Guru Zen Taigen Daniel Leighton berkata,
"Manjusri adalah bodhisattva kebijaksanaan dan wawasan, menembus ke dalam kekosongan mendasar, kesamaan universal, dan sifat sejati dari semua hal. Manjusri, yang namanya berarti 'mulia, lembut, ' melihat ke dalam esensi dari setiap peristiwa fenomenal. Sifat esensial ini adalah bahwa suatu benda tidak memiliki keberadaan tetap yang terpisah dalam dirinya sendiri, terlepas dari seluruh dunia di sekitarnya.Kerja kebijaksanaan adalah untuk melihat melalui dikotomi diri-ilusi yang lain, keterasingan khayalan kita dari dunia kita. Mempelajari diri dalam cahaya ini, Kesadaran Manjusri yang berkedip menyadari kualitas diri yang lebih dalam dan luas, terbebas dari semua karakteristik buatan kita yang tidak dipertanyakan "( Bodhisattva Archetypes, hlm. 93).
Pedang Vajra dari Wawasan Diskriminasi
Atribut paling dinamis Manjusri adalah pedangnya, pedang vajra dari kebijaksanaan atau wawasan yang membeda-bedakan. Pedang memotong ketidaktahuan dan keterikatan pandangan konseptual. Itu menghilangkan ego dan rintangan yang diciptakan sendiri. Terkadang pedang terbakar, yang bisa mewakili cahaya atau transformasi. Ia dapat memotong dua hal, tetapi juga dapat memotong menjadi satu, dengan memotong diri / dualisme lainnya. Dikatakan pedang bisa memberi dan mengambil kehidupan.

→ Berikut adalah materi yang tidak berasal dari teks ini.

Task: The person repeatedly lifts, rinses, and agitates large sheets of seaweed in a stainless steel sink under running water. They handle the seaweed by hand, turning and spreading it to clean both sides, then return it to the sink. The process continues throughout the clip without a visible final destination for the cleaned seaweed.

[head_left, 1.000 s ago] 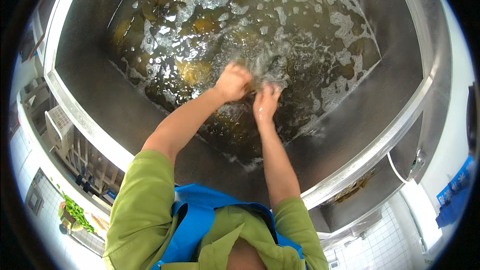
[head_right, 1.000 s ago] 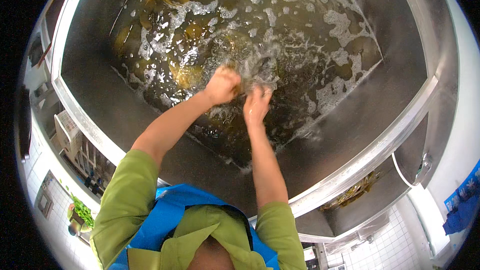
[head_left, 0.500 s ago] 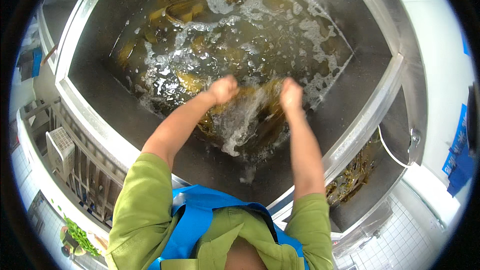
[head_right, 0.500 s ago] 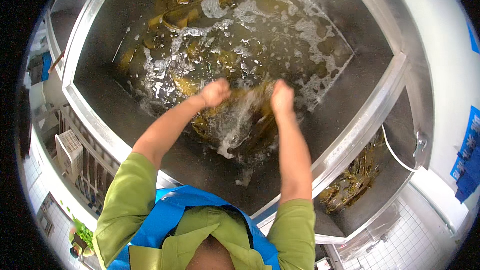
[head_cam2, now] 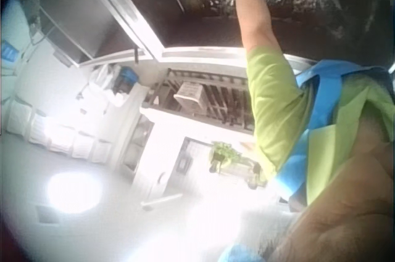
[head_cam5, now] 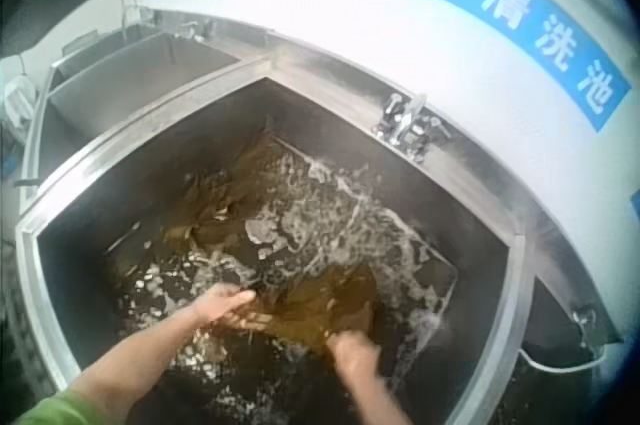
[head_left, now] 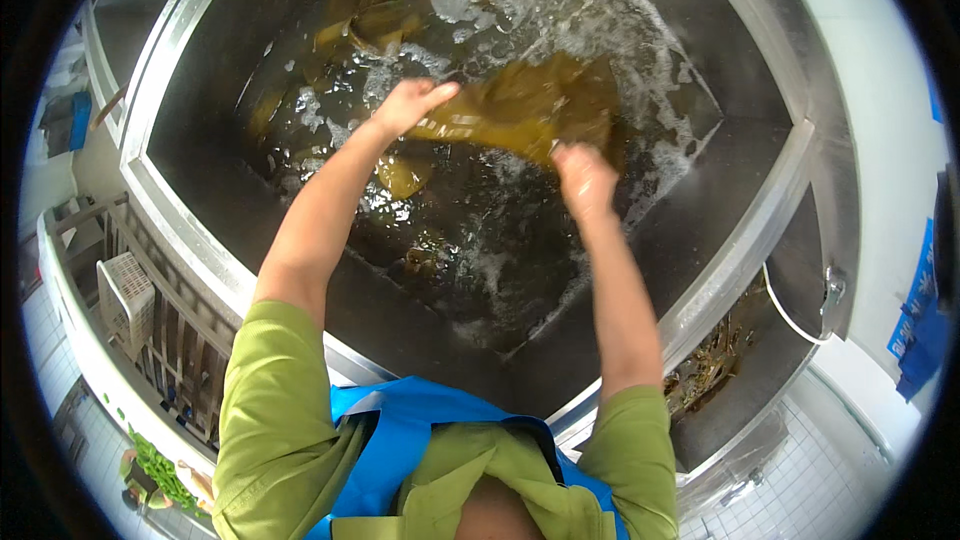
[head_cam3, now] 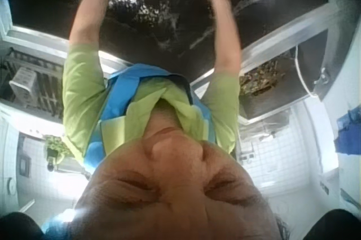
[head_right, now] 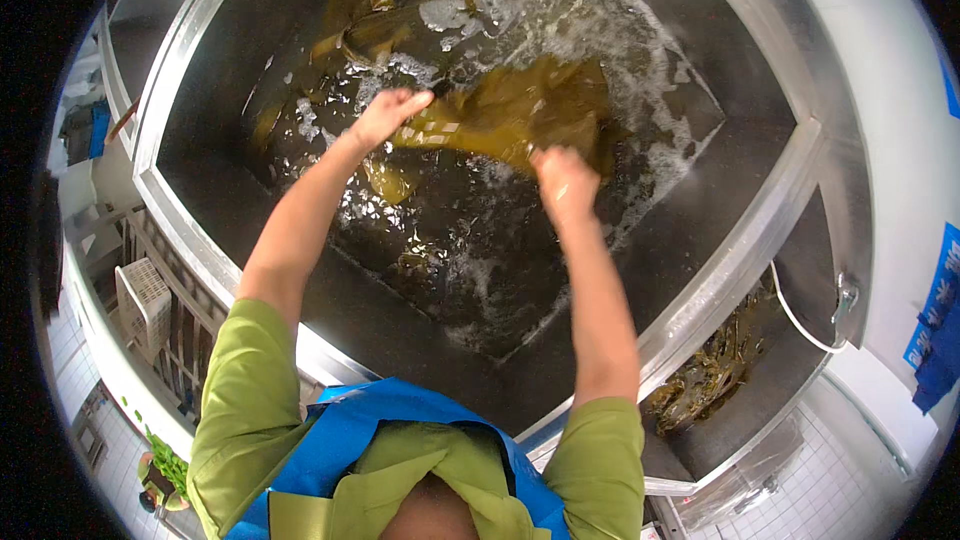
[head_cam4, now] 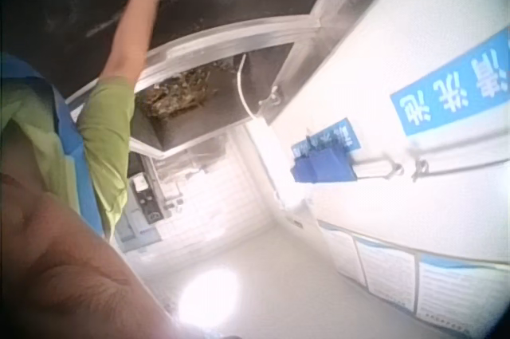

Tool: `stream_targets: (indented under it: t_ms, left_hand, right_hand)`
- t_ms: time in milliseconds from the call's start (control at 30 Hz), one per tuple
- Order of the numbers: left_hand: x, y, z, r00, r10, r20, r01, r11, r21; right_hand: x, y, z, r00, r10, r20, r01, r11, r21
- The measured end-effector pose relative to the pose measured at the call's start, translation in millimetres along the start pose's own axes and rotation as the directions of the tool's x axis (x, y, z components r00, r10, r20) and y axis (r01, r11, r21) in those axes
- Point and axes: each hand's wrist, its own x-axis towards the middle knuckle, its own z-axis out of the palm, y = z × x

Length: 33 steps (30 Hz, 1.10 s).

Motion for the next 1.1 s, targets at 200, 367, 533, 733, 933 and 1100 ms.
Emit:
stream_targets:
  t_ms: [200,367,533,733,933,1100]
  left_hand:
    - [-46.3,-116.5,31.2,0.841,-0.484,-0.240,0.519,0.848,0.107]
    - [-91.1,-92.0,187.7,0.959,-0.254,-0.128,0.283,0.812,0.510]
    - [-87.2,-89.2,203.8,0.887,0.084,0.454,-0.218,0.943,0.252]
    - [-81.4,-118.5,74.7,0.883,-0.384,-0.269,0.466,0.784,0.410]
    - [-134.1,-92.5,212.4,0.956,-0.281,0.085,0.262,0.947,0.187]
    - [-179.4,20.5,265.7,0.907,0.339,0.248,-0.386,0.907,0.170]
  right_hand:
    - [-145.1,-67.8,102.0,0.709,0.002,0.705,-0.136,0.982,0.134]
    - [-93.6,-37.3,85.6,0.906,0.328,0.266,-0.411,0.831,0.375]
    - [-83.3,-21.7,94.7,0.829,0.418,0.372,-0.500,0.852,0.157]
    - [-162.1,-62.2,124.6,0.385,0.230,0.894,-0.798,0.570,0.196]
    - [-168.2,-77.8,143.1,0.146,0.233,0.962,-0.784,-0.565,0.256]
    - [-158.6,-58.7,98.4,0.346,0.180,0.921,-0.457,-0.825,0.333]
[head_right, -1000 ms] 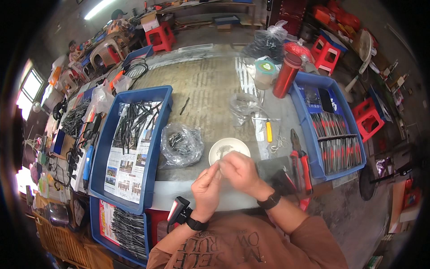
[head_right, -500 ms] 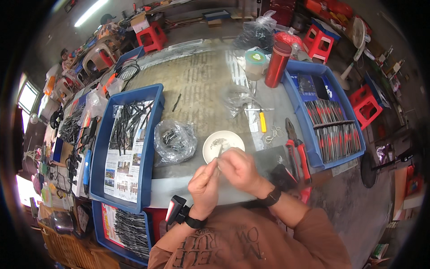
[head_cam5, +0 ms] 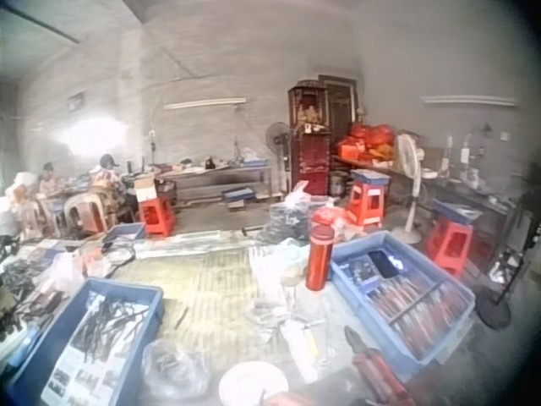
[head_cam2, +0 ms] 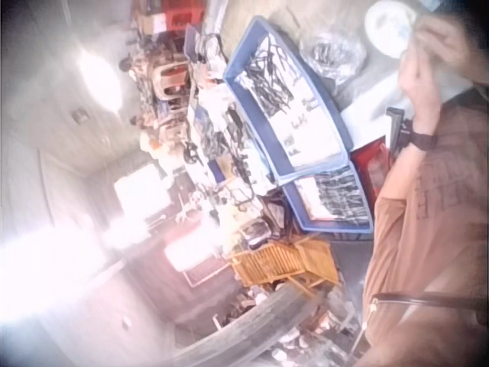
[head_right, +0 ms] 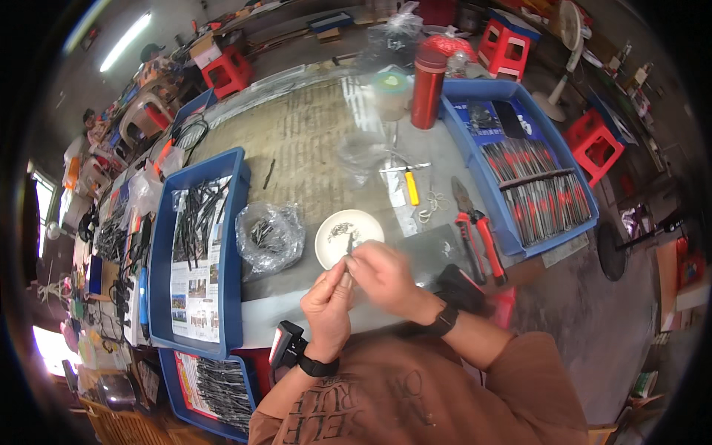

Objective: The person repeatedly picks a black wire, inserts a metal connector into one end, and uses pliers to crimp it. They then place the finished wire into a blue bin. The person also briefly adjusts their head-mounted camera strap.

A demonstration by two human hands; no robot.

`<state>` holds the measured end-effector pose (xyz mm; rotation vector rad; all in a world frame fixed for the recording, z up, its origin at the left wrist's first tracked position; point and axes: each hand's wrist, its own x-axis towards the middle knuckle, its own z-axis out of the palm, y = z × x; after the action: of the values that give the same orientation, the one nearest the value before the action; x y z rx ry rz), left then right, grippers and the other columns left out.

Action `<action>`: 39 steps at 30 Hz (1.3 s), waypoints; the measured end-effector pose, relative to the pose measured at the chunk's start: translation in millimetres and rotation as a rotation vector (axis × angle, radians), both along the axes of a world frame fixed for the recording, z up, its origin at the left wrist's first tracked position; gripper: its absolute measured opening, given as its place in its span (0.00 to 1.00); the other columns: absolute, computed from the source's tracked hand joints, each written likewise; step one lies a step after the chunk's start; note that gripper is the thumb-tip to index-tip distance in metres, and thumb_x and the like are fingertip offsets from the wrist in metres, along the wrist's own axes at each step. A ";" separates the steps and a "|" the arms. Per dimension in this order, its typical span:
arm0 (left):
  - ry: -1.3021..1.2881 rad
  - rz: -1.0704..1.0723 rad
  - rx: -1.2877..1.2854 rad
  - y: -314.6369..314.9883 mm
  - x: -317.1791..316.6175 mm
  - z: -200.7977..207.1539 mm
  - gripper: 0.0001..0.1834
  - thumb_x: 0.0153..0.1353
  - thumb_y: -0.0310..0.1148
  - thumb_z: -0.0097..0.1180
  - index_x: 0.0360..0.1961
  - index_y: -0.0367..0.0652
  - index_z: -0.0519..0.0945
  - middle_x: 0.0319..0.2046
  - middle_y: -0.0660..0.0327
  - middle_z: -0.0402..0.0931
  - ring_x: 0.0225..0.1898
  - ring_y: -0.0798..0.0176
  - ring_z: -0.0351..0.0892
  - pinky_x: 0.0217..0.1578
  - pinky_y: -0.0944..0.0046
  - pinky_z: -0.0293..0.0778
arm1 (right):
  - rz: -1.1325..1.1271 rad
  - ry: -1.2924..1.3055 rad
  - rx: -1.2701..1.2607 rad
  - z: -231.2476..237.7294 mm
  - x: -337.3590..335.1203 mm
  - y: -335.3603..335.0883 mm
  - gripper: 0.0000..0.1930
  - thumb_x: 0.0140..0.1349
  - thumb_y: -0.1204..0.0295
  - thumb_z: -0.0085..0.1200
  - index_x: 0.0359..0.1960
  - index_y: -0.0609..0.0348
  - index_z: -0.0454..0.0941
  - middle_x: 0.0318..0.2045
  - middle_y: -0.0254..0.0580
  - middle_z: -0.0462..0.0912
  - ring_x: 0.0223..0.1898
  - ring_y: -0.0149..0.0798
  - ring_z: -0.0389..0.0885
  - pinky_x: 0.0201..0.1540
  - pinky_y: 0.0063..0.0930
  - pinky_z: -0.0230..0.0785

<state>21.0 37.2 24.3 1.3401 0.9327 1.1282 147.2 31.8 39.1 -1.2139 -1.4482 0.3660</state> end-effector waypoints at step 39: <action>0.173 -0.306 0.035 15.8 81.0 -47.3 0.08 0.57 0.22 0.54 0.39 0.35 0.73 0.31 0.64 0.77 0.34 0.74 0.75 0.37 0.75 0.70 | -0.436 -0.696 -0.611 -9.9 130.9 -104.1 0.28 0.43 0.72 0.59 0.49 0.60 0.63 0.51 0.62 0.61 0.52 0.59 0.61 0.49 0.48 0.58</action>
<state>102.0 53.1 -23.1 1.5677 0.7988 0.8077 278.1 -72.3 29.2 -2.2652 -1.6304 0.0710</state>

Judy Lief menulis dalam "Pedang Tajam Prajna" ( Shambhala Sun, Mei 2002):
"Pedang prajna memiliki dua sisi yang tajam, bukan hanya satu. Pedang itu berbilah dua, tajam di kedua sisi, jadi ketika kamu melakukan pukulan prajna, ia memotong dua cara. Ketika kamu memotong tipuan, kamu adalah juga memotong ego mengambil pujian untuk itu. Anda tidak pergi ke mana-mana, kurang lebih. "
Asal Manjusri
Manjusri pertama kali muncul dalam literatur Buddhis dalam sutra Mahayana, khususnya, Sutra Teratai, Sutra Hiasan Bunga, dan Sutra Vimalakirti serta Sutra Prajna Paramamita. (Prajna Paramitata sebenarnya adalah kumpulan besar sutra yang mencakup Sutra Hati dan Sutra Intan). Ia populer di India paling lambat pada abad ke-4, dan pada abad ke-5 atau ke-6 ia telah menjadi salah satu tokoh utama Mahayana. ikonografi.
Meskipun Manjusri tidak muncul dalam Kanon Pali, beberapa sarjana menghubungkannya dengan Pancasikha, seorang musisi surgawi yang muncul dalam Digha-nikaya dari Kanon Pali.
Persamaan Manjusri sering ditemukan di aula meditasi Zen, dan ia adalah dewa penting dalam Tantra Tibet. Seiring dengan kebijaksanaan, Manjusri dikaitkan dengan puisi, pidato, dan penulisan. Dia dikatakan memiliki suara yang sangat merdu.